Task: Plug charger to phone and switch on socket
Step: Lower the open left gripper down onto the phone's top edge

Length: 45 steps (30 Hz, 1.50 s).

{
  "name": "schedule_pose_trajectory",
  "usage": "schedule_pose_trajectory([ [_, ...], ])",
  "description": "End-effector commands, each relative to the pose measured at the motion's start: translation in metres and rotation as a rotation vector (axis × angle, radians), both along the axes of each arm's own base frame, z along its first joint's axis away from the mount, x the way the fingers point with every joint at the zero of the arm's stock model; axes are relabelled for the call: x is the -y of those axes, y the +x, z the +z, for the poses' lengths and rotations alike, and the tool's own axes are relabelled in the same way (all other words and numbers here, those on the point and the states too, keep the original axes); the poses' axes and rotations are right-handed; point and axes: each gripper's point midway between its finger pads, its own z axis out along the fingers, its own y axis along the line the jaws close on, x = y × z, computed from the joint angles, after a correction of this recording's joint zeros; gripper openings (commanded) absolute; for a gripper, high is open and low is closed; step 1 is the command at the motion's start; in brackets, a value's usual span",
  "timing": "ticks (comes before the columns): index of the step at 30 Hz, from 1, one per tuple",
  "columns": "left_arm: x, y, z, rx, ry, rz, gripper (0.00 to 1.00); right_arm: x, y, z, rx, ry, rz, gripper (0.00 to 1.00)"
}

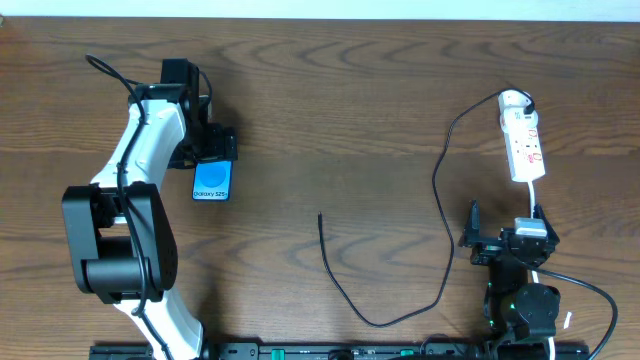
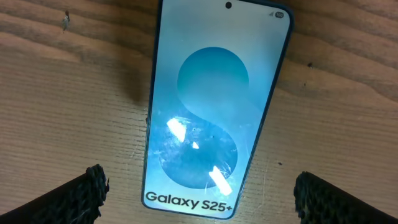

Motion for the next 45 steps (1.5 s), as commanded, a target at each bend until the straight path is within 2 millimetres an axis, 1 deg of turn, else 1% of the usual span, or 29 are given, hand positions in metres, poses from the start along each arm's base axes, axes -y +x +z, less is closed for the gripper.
schedule_pose_trajectory([
  [1,0.002,-0.004,-0.011,-0.02,-0.003,0.004,0.98,-0.001,0.0,0.0,0.003,0.012,0.002,0.99],
  [6,0.001,-0.002,-0.016,-0.005,0.001,-0.026,0.98,-0.001,0.0,0.0,0.003,0.012,0.002,0.99],
  [12,0.001,0.003,-0.016,0.014,0.003,-0.038,0.98,-0.001,0.0,0.0,0.003,0.012,0.002,0.99],
  [18,0.002,0.003,-0.016,0.015,0.004,-0.04,0.98,-0.001,0.0,0.0,0.003,0.012,0.002,0.99],
  [28,0.023,0.009,-0.016,0.039,0.022,-0.116,0.98,-0.001,0.0,0.0,0.003,0.012,0.002,0.99],
  [31,0.02,0.01,-0.016,0.04,0.044,-0.114,0.98,-0.001,0.0,0.0,0.003,0.012,0.002,0.99],
  [33,0.014,0.01,-0.018,0.036,0.073,-0.101,0.98,-0.001,0.0,0.0,0.003,0.012,0.002,0.99],
  [35,0.013,0.01,-0.022,0.029,0.075,-0.094,0.98,-0.001,0.0,0.0,0.003,0.012,0.002,0.99],
  [42,0.012,0.009,-0.039,-0.002,0.075,-0.094,0.98,-0.001,0.0,0.0,0.003,0.012,0.002,0.99],
  [45,0.011,0.009,-0.04,-0.004,0.074,-0.087,0.98,-0.001,0.0,0.0,0.003,0.012,0.002,0.99],
])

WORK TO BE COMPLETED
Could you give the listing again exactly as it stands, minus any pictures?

REPLY
Task: Plug charger to phone and switch on socket
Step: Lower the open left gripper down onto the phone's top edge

Length: 45 steps (30 Hz, 1.50 s).

{
  "name": "schedule_pose_trajectory",
  "usage": "schedule_pose_trajectory([ [_, ...], ])",
  "description": "End-effector commands, each relative to the pose measured at the motion's start: translation in metres and rotation as a rotation vector (axis × angle, radians), both along the axes of each arm's own base frame, z along its first joint's axis away from the mount, x the way the fingers point with every joint at the zero of the arm's stock model; axes are relabelled for the call: x is the -y of those axes, y the +x, z the +z, for the poses' lengths and rotations alike, and the tool's own axes are relabelled in the same way (all other words and numbers here, those on the point and the states too, keep the original axes); the poses' axes and rotations are right-handed; point and axes: each gripper's point midway between its finger pads, its own z axis out along the fingers, its own y axis along the line the jaws close on, x = y × z, computed from the joint angles, after a correction of this recording's joint zeros; gripper openings (commanded) absolute; for a gripper, high is open and low is closed; step 1 is the command at the motion's start; in brackets, a value's usual span",
  "timing": "ticks (comes before the columns): index of the step at 30 Hz, from 1, one per tuple",
  "columns": "left_arm: x, y, z, rx, ry, rz, gripper (0.00 to 1.00); right_arm: x, y, z, rx, ry, rz, gripper (0.00 to 1.00)"
}


Motion for the next 45 steps (1.5 s), as commanded, a target at each bend until the straight path is within 2 millimetres an axis, 1 deg of turn, else 1% of the usual span, or 29 are given, hand positions in metres, poses from the start along each arm's base axes, axes -y +x +z, less is closed for the gripper.
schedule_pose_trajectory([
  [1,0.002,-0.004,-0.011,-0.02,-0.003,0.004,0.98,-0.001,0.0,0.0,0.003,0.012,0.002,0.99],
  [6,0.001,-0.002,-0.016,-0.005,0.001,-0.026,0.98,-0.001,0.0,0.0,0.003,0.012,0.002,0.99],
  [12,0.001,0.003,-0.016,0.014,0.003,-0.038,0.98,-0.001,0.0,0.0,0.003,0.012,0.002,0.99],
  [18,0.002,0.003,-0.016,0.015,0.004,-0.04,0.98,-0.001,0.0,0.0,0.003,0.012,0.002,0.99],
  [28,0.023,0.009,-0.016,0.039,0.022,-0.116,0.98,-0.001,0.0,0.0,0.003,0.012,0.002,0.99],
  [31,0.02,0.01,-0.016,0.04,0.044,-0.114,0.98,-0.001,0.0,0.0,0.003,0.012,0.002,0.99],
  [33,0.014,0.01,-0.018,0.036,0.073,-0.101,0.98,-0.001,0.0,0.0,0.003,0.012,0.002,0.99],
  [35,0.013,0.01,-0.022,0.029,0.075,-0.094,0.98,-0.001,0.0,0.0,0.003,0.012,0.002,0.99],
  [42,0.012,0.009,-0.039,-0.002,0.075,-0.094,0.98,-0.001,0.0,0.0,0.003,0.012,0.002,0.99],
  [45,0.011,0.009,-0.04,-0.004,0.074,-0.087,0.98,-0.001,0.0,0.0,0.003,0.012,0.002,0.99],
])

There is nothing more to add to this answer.